**Work to be completed**
Every line from the first in the listing below to the line containing "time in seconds" is to be repeated exactly, and no line past it.
=== Begin Enclosure ===
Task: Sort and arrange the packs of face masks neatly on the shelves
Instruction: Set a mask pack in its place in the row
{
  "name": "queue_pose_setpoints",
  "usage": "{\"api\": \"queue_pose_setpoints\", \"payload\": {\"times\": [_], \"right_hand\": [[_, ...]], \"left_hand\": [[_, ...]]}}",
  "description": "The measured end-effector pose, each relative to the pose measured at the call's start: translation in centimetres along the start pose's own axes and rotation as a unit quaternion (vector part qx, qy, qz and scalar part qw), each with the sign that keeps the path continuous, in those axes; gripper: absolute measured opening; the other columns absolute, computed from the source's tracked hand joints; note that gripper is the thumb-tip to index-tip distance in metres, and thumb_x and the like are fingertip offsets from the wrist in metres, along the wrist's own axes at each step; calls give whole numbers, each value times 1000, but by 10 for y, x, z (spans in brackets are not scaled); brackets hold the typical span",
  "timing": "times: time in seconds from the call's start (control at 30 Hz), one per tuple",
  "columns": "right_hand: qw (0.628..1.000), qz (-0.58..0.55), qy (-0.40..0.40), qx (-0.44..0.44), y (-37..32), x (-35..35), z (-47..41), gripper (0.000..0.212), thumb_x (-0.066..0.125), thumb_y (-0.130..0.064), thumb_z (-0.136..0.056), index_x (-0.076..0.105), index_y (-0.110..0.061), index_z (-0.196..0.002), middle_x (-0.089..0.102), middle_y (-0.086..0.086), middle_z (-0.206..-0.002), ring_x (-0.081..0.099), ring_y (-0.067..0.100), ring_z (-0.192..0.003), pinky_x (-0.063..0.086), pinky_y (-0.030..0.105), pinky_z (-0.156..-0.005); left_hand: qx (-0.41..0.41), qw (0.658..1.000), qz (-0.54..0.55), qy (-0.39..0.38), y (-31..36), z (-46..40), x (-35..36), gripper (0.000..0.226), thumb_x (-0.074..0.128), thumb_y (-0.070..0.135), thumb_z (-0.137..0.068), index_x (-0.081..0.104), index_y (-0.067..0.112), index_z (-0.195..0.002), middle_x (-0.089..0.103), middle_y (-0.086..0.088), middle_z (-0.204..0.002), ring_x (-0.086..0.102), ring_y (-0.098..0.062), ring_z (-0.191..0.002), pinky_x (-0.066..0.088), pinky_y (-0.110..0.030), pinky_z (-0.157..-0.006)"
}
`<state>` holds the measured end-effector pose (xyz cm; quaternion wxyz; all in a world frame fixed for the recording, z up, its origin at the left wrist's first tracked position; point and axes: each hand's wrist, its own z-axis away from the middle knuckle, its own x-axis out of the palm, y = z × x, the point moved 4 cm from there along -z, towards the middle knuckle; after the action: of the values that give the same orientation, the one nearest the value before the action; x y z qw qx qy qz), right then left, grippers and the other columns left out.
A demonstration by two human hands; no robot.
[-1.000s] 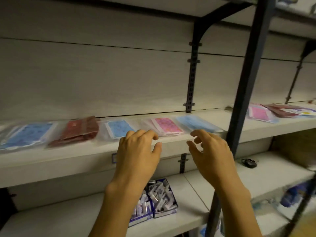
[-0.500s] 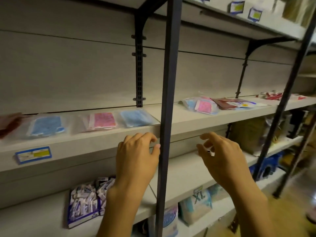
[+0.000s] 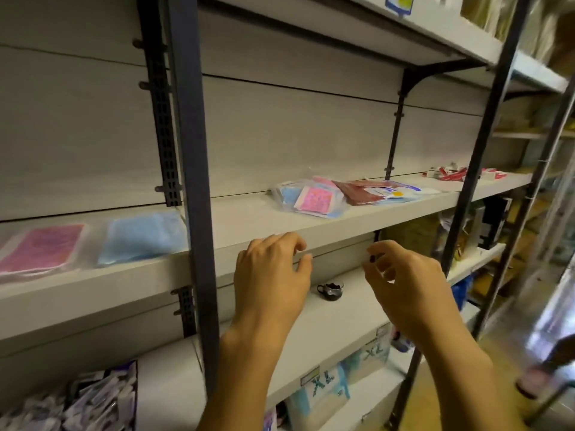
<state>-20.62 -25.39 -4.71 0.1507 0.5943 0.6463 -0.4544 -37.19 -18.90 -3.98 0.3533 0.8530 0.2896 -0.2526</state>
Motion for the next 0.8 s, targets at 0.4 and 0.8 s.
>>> {"api": "queue_pose_setpoints", "payload": {"times": [0.4, 0.8], "right_hand": [[999, -28, -17, -9, 94, 23, -119, 31, 56, -34, -93, 55, -25, -123, 67, -4, -104, 63, 13, -92, 56, 36, -83], [996, -55, -51, -46, 196, 49, -216, 30, 55, -40, -93, 55, -28, -122, 66, -6, -101, 62, 14, -92, 55, 39, -82]], "left_hand": [[-19, 1000, -16, -5, 27, -102, 113, 21, 54, 38, -93, 62, 30, -111, 64, 12, -111, 52, -13, -103, 42, -27, -87], [-67, 996, -49, 32, 56, -162, 207, 18, 59, 36, -91, 64, 28, -106, 67, 10, -104, 56, -16, -99, 44, -31, -83]]}}
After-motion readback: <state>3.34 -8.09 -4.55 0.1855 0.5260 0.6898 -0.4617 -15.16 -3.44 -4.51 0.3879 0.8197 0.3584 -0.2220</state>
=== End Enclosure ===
**Result below**
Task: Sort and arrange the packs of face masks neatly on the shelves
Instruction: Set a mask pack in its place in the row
{
  "name": "queue_pose_setpoints",
  "usage": "{\"api\": \"queue_pose_setpoints\", \"payload\": {\"times\": [_], \"right_hand\": [[_, ...]], \"left_hand\": [[_, ...]]}}",
  "description": "The measured end-effector pose, each relative to the pose measured at the call's start: translation in centimetres along the start pose's own axes and rotation as a unit quaternion (vector part qx, qy, qz and scalar part qw), each with the sign that keeps the path continuous, in those axes; gripper: absolute measured opening; the other columns absolute, computed from the source's tracked hand joints; note that gripper is the thumb-tip to index-tip distance in metres, and thumb_x and the like are fingertip offsets from the wrist in metres, along the wrist's own axes at each step; calls give whole numbers, each value times 1000, but by 10 for y, x, z (spans in brackets are not scaled); brackets hold the typical span",
  "timing": "times: time in seconds from the call's start (control at 30 Hz), one per tuple",

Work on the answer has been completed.